:: ACTION ITEM ::
Show every line of the data that contains the string "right".

··· DATA BELOW ···

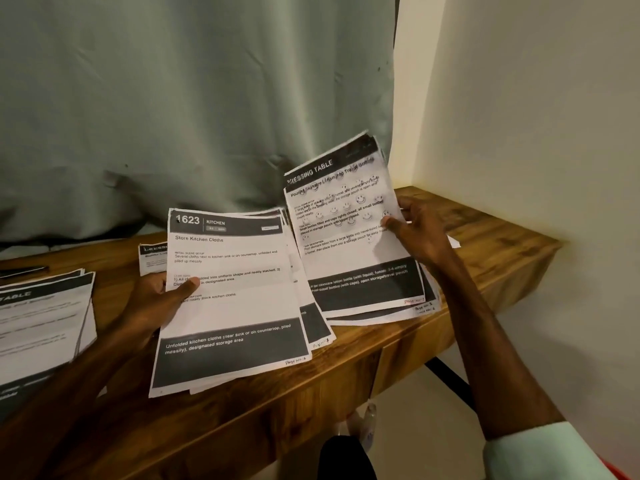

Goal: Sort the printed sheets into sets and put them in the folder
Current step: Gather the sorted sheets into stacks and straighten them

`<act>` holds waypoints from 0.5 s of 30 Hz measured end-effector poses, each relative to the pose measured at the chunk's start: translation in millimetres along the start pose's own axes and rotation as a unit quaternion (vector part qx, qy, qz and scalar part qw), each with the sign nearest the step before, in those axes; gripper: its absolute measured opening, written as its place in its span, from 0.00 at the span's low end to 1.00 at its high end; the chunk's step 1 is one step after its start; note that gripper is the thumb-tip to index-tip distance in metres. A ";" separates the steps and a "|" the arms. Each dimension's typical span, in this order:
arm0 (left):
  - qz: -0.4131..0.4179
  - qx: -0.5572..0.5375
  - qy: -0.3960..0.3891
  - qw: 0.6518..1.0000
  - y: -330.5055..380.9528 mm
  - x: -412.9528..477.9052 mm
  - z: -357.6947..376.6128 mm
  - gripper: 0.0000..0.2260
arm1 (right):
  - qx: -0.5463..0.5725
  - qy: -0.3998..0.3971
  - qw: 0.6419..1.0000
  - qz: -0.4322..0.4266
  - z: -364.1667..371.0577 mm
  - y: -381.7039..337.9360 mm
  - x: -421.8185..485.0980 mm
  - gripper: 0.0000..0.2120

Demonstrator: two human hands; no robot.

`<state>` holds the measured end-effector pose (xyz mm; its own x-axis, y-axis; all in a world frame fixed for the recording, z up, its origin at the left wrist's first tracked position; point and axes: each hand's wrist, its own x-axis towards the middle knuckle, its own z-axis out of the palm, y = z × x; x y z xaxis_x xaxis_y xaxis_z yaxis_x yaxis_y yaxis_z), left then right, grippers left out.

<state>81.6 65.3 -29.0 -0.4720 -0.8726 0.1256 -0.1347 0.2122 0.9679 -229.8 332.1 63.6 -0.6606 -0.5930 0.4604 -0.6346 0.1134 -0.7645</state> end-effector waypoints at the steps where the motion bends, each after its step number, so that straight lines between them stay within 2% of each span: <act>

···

:: RESPONSE TO THE TASK ::
arm1 (right):
`<state>` holds the measured end-effector pose (xyz mm; its own x-axis, y-axis; all in a world frame fixed for the recording, z up, its origin at the left wrist's first tracked position; point and axes: each hand's wrist, its own x-axis towards the middle knuckle, its own z-axis out of the palm, y = z × x; x y z xaxis_x xaxis_y xaxis_z yaxis_x yaxis_y yaxis_z), left then right, grippers left out.

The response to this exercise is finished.